Apache OpenOffice (AOO) Bugzilla – Issue 37610
Automatically charset recognition in HTML.
Last modified: 2013-08-07 14:38:26 UTC
When Writer opens HTML with russian characters (in default Windows-1251 encoding) that contains <META HTTP-EQUIV="CONTENT-TYPE" CONTENT="text/html; charset=windows-1251"> header tag, all is displayed fine. But when this META-tag is omitted, html document is not detected as cyrillic, i.e, it's displayed like "ñèñòåìíûé" (central-european characters having same ASCII codes with russian chars in CP1251) and "Cyrillic Document" menu (provided by CyrillicTools 1.2 library) is hidden from the main menubar. My default language in Windows XP is russian, my OO build is russuan too (1.1.3_ru_msi, downloaded via http://www.openoffice.ru)

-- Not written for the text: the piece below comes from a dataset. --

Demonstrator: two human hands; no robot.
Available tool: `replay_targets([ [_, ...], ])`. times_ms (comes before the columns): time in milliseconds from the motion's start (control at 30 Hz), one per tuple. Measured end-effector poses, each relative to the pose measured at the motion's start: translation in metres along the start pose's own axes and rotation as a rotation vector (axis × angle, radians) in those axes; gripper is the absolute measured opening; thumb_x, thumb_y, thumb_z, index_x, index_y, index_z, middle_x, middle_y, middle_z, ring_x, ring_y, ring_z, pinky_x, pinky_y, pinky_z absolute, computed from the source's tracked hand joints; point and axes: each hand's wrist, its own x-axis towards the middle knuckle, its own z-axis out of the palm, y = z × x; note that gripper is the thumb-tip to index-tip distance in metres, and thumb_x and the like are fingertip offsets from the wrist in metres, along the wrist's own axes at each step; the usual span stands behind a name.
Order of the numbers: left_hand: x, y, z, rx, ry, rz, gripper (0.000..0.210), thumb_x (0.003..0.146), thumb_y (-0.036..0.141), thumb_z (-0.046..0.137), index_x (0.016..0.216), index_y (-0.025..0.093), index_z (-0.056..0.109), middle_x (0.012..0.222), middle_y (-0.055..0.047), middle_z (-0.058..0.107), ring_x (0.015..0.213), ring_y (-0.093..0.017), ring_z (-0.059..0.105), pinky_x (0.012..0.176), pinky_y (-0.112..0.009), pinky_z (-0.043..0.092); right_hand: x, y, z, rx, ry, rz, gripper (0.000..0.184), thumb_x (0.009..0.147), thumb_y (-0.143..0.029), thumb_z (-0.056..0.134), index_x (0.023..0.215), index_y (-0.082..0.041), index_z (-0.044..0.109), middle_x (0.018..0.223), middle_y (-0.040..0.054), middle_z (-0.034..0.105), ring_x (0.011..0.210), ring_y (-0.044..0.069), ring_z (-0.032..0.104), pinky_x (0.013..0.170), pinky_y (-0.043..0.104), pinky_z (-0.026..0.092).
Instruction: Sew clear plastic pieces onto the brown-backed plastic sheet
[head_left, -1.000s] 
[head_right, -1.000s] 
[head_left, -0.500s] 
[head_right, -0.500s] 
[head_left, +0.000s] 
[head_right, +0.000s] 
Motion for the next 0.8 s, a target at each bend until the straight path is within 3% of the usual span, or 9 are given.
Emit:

Ctrl+A, Format, Characters, Language = Russian doesn't helps...
Reassigned to ES.
There is no automatic charset recognition in OOo. HTML documents usually contain encoding information which OOo reads. One could think about a mechanism to "guess" the encoding from the file content. ES->BH: see 102270 for an internal version of this enhancement.
I don't need automatic charset recognition, but I strongly need two features: First, when webpage contain no META CHARSET tag, assign default OS charset ($LANG under Linux, HKLM\System\CurrentControlSet\Control\Nls\CodePage under Windows?), or default OO charset (Service-Settings-Languages-?what's?more?). Second, characters charset for entire document or selected block should be easily switched like Word does (Ctrl+A, Font: 'Arial'->'Arial Cyrillic' or something like).
To grep the issues easier via "requirements" I put the issues currently lying on my owner to the owner "requirements".